First, we should build things we need (as opposed to want) and things that we were already planning to build and which we are prepared to operate going forward. In the context of Ontario’s northern regions, that list is both long and, in the context of major stimulus dollars, remarkably affordable. In the Far North, we could quickly launch projects to deliver clean drinking water for every northern community. We could invest in upgraded safety and air traffic control equipment in remote communities to allow more regular and cheaper flight service. We could even extend the runways in select communities to allow larger planes to land and cheaper foodstuffs to be delivered.  

Throughout the North, we could move to ensure 100 per cent cellular and high-speed internet coverage, accelerating projects and project timelines that are already on the books. We could, and indeed will have to anyway, build more long-term care facilities and expand mental-health services. There is a real opportunity to aggressively remake our public services to meet the health demands of today, not the demands of the 1950s.

Thousands of kilometres of the Trans-Canada Highway are still only two lanes and easily disrupted. Thousands of Canadians still live in communities that are remote and often inaccessible. Out-of-work construction crews in Alberta (many Indigenous-owned) could bring their equipment and experience to bear in Ontario’s northern regions, stimulating economic activity and expanding the local skills base at the same time.

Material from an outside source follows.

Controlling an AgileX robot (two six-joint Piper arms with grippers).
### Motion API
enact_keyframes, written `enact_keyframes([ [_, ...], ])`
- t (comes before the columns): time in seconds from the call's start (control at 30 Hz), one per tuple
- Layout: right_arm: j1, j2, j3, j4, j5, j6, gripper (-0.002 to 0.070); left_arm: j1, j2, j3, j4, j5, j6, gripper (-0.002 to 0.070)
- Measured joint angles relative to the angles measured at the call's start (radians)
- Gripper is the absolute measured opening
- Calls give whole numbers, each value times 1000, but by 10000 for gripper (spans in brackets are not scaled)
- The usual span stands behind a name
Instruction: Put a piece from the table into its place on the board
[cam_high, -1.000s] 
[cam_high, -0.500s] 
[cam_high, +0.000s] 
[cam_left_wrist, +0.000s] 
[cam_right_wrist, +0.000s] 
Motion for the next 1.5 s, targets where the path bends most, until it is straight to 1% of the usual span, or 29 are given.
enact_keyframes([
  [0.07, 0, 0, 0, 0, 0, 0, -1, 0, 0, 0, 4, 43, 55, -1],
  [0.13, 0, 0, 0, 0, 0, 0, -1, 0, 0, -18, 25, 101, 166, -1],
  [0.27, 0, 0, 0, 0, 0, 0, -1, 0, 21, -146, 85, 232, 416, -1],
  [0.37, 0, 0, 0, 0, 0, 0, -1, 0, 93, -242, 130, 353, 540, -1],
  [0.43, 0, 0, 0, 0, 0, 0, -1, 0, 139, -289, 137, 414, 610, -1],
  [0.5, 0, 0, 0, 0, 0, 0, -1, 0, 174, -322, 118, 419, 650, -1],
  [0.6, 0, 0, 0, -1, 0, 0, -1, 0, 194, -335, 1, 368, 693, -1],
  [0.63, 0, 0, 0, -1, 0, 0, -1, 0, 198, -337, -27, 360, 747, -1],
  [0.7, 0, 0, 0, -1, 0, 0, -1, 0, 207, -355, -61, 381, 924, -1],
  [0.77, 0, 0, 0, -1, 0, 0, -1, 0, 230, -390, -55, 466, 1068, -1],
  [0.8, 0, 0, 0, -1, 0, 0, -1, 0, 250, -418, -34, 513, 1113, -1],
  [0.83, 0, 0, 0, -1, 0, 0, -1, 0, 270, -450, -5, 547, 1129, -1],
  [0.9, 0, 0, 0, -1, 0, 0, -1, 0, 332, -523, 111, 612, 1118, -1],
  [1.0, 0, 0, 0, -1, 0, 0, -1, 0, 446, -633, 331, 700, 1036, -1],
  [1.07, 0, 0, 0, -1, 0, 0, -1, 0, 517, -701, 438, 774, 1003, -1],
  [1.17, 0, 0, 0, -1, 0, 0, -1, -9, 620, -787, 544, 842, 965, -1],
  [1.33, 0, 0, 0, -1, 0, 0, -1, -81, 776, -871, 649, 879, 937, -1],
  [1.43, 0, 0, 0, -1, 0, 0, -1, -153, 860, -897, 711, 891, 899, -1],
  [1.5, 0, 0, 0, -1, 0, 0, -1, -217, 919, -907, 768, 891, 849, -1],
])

We should consider using non-traditional stimulus as well, focusing on people, particularly young people and women, who are likely going to be the hardest hit in this economic crisis. Encouraging business to create jobs, or fill vacancies as quickly as possible will be key. Both FedNor and the Northern Ontario Heritage Fund Corp. have internship programs. The funding for those should be expanded (doubled at a minimum), made easier to access, and be available for longer than one year per placement. Many other provinces have wage subsidies that last for up to five years, some with a sliding scale reducing the percentage of subsidy over time. Such programs can easily be targeted at women returning to work, or younger employees, or employees displaced by COVID-19.

Whatever we do, we should be planning it now and be ready to not just announce it, but roll it out, just as soon as the dark clouds begin to lighten.